Why is it difficult for us to talk about Critical Race Theory?
Some don’t know what it is, others have already formed opinions, and the political divide grows as America grapples with Critical Race Theory, especially in public schools.
To help answer questions, KIRO Radio’s Gee and Ursula Show invited on Dr. Jeremiah Sataraka, who received a doctorate in Cultural Studies at Washington State University and will teach Ethnic Studies at California State University, Bakersfield this fall.
G&U: What is Critical Race Theory?
Sataraka: Critical Race Theory is a framework. Theory is in its name and the definition of theory is how we explain or answer the questions we have about the world. It’s a framework of viewing the world. Particularly, it emphasizes how the law — the system in the United States — and race and racism have impacted the lived experiences of everyone, but particularly for people of color. It stems from a field of Critical Legal Studies — where there was noticeable absence of viewing race and racism as an integral part of how laws have impacted lived experiences. That race and racism is embedded in society.”

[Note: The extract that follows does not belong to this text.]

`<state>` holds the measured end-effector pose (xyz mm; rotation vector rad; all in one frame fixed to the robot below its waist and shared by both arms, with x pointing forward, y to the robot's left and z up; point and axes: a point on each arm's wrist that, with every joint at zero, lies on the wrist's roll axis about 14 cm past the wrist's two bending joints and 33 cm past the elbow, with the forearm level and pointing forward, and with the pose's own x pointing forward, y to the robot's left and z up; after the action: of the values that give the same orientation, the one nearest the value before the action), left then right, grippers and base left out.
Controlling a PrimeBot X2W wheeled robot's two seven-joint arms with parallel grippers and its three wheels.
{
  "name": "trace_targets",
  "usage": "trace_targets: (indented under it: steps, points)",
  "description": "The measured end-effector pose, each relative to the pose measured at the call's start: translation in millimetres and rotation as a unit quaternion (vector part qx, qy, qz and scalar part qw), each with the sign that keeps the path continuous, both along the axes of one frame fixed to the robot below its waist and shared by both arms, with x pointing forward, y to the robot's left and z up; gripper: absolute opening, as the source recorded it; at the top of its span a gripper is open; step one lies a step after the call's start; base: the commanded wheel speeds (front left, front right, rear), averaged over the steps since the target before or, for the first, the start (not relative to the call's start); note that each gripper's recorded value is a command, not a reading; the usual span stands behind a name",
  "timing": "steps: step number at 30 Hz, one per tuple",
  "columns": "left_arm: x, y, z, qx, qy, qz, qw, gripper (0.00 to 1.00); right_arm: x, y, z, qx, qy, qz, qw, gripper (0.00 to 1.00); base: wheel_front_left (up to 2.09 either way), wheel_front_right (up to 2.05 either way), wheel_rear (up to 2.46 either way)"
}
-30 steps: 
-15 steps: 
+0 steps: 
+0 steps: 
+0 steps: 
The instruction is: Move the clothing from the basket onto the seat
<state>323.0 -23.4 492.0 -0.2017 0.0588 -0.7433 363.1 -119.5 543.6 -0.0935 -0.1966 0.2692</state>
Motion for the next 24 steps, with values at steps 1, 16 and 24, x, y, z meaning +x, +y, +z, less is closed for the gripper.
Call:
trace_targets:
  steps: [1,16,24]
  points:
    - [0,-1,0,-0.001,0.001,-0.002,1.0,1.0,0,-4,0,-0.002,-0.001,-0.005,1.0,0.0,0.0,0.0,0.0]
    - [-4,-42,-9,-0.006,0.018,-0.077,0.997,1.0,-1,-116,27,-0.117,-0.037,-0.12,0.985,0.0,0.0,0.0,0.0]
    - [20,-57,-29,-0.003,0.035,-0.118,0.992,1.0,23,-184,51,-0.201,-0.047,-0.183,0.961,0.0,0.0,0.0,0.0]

G&U: How prevalent is Critical Race Theory in schools and how early does it start?
Sataraka: That’s a great question. And, honestly, I don’t think it has been that prevalent. When I was a student, we heard the same story about Christopher Columbus coming to America. I never knew about the Tulsa Massacre. I had no idea about the Indian Residential Schools that we recently heard about the 215 children and the grave that was found in Canada. That’s also in American history — we also had a lot of Indian Residential Schools. A lot of that is missing. I would say Critical Race Theory hasn’t been taught in schools. I feel like we’d be having a different conversation more on the substance of what it is rather than people being scared to talk about race — to talk about what it means to be living in a racist system. I think it’s really a smoke screen. I don’t think the purpose is to necessarily make sure that Critical Race Theory isn’t taught in schools. It’s really to make schools, government, businesses afraid to even approach topics of race and racism and how that really has impacted the history and contemporary lives of Americans.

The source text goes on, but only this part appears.